[Saved entries]
-- Opening Marker --

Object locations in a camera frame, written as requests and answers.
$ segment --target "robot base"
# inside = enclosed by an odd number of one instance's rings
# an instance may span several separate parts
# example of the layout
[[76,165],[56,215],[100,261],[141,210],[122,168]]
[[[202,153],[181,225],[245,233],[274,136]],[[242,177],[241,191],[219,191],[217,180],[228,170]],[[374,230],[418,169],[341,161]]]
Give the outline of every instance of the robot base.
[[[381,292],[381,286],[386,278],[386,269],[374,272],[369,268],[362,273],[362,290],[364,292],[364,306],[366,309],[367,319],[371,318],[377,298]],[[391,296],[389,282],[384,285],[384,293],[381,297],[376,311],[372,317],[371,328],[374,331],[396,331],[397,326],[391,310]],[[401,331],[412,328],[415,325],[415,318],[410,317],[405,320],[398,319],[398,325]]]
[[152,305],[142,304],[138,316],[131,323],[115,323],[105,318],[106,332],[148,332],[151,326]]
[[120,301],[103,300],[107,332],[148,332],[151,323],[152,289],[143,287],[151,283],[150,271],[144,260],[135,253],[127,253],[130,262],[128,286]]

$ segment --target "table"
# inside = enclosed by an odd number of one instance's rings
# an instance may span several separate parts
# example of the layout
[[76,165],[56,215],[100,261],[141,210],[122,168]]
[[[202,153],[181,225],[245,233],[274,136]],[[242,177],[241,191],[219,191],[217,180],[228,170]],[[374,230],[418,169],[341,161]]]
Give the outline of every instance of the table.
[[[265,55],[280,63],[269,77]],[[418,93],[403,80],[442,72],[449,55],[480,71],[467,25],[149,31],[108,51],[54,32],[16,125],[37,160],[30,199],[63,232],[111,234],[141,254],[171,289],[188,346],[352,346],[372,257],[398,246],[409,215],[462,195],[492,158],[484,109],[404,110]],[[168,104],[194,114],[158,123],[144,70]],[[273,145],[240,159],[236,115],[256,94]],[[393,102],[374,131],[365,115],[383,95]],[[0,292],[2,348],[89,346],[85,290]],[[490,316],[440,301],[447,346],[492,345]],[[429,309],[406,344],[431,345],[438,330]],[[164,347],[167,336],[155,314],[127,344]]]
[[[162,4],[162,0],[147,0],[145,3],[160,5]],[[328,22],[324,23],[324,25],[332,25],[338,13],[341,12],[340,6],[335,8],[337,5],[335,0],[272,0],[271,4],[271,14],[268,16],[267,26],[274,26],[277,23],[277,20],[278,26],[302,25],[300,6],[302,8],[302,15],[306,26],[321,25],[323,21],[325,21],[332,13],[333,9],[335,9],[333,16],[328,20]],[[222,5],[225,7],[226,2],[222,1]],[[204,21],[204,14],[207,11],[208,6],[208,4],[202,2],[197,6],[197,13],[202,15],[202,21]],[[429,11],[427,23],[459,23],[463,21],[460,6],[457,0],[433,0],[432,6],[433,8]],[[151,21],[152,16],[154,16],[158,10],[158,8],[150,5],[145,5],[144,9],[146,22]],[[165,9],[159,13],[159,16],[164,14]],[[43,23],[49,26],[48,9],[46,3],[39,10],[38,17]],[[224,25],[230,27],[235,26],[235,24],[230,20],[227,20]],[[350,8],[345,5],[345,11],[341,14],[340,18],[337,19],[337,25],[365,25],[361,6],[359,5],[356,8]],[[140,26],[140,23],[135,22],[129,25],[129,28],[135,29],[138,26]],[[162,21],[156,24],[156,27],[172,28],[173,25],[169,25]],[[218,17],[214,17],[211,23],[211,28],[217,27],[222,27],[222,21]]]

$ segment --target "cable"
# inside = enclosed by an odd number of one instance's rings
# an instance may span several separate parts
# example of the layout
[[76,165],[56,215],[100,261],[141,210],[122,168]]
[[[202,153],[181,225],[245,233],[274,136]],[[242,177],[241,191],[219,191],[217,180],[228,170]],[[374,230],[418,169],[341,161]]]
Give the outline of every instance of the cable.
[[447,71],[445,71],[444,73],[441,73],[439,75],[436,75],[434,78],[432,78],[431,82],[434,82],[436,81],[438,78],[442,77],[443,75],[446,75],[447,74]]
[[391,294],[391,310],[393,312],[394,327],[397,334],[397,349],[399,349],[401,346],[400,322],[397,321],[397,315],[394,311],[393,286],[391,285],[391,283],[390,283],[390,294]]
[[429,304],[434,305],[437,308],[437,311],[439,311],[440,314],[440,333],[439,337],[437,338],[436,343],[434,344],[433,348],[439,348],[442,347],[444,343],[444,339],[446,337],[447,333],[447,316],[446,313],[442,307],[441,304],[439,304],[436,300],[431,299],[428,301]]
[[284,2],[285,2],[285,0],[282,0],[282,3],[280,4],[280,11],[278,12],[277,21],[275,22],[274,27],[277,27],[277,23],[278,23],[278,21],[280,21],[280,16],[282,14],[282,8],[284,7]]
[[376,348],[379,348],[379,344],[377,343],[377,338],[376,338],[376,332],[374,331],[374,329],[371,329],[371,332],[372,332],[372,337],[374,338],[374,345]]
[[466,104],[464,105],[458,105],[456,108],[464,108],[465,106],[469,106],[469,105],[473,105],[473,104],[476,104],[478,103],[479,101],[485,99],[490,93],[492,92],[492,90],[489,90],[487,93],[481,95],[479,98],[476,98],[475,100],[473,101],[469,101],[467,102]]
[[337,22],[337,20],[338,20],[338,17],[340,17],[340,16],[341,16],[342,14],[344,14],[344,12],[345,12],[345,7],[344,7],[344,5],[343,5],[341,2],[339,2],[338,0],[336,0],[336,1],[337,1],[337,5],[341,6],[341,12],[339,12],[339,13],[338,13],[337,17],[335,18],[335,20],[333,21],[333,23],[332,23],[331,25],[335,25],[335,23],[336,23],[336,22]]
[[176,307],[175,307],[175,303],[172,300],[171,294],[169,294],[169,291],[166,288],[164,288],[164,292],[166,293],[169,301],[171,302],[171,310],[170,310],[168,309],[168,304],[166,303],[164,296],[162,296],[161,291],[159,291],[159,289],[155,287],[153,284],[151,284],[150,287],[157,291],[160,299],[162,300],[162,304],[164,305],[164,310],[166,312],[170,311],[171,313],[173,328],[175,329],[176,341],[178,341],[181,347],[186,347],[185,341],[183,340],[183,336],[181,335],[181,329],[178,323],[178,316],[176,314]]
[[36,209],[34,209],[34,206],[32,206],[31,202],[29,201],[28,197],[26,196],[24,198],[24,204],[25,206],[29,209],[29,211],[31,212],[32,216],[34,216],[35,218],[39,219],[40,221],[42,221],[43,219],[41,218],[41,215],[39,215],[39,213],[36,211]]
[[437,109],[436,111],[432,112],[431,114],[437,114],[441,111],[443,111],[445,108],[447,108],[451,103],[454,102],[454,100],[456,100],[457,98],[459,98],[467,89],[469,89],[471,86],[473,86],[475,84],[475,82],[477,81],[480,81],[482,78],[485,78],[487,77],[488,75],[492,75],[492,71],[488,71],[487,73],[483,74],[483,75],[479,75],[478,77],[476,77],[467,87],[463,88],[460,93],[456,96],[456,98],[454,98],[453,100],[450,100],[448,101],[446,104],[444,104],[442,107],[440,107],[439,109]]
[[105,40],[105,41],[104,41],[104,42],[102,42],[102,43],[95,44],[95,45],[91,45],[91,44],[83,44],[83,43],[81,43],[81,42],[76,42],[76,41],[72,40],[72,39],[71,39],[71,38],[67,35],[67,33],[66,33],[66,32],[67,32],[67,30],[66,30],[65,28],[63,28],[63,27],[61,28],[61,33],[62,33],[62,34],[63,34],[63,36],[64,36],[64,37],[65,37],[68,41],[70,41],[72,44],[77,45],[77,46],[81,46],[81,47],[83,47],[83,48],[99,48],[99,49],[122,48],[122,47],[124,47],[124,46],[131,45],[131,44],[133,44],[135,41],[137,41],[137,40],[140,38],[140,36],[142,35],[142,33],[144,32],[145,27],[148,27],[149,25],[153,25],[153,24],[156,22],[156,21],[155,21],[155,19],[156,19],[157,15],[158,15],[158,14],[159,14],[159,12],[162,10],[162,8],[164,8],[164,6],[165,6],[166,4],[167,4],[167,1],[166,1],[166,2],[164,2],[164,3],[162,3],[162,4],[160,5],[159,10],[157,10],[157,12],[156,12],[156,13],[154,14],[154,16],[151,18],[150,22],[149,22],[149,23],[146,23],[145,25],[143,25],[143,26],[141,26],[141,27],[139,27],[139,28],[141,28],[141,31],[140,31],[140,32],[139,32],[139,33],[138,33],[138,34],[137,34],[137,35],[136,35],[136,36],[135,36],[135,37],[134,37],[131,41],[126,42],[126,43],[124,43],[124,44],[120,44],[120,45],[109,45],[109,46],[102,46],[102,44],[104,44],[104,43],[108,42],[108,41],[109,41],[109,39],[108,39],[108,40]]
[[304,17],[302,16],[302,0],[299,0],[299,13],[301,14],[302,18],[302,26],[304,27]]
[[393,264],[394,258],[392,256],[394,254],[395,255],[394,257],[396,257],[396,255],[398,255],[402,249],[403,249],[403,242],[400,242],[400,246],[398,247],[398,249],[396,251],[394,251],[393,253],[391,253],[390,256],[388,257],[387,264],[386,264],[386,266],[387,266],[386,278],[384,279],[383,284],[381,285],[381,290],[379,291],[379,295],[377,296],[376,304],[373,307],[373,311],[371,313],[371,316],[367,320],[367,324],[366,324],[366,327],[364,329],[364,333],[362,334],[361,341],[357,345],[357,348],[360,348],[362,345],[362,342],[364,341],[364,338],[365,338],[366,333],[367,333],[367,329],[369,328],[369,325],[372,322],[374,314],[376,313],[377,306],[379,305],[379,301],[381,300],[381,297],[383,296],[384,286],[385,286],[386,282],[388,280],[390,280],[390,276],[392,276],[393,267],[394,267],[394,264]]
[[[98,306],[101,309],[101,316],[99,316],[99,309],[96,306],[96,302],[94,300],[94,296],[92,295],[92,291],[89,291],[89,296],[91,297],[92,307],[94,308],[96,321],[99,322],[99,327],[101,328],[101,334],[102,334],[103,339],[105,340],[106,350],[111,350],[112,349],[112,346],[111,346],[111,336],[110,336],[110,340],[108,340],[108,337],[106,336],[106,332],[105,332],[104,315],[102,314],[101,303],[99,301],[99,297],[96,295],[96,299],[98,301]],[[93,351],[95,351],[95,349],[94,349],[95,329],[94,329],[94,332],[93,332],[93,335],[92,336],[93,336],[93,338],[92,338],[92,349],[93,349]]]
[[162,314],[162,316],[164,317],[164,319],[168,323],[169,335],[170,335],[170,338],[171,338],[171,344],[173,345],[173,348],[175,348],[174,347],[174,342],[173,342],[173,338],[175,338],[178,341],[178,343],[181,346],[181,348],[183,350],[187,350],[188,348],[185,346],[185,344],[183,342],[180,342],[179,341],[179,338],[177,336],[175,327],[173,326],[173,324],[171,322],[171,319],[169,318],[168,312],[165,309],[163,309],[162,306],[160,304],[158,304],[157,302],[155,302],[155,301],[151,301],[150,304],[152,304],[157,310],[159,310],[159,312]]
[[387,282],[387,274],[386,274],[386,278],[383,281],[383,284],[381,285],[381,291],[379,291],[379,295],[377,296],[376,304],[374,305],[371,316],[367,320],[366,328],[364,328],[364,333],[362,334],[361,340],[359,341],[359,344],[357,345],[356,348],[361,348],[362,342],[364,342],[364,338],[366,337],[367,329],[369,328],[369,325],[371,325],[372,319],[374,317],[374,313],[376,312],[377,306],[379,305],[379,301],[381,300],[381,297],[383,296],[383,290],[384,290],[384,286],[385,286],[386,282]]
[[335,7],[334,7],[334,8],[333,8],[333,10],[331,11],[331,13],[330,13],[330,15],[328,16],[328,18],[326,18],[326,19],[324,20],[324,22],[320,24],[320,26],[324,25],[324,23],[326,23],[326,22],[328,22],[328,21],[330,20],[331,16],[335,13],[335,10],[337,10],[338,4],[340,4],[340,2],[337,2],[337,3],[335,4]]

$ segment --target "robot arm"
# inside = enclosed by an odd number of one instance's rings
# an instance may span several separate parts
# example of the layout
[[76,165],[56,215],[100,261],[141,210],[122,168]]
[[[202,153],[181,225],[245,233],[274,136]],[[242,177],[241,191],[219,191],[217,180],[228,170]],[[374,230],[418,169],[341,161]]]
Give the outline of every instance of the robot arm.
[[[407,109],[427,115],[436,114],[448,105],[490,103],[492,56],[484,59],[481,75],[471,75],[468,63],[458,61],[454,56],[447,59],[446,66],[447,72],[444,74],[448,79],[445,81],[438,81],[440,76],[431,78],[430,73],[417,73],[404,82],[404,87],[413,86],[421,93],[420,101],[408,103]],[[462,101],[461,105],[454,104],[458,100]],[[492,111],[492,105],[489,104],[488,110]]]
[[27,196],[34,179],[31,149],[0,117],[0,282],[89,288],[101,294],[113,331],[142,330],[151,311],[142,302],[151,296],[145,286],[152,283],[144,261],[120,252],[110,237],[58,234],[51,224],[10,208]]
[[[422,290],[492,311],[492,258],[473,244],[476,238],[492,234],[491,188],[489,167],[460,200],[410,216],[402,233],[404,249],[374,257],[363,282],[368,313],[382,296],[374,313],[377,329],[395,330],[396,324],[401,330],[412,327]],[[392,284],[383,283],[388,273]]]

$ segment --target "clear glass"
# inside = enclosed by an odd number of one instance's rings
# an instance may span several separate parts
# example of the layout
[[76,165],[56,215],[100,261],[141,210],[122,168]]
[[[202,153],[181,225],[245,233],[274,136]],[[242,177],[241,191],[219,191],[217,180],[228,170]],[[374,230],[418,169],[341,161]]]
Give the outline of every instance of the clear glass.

-- Closing Marker --

### THE TASK
Each line above that includes "glass" should be shown.

### SOLUTION TO THIS PROBLEM
$ segment --target "clear glass"
Give the outline of every instance of the clear glass.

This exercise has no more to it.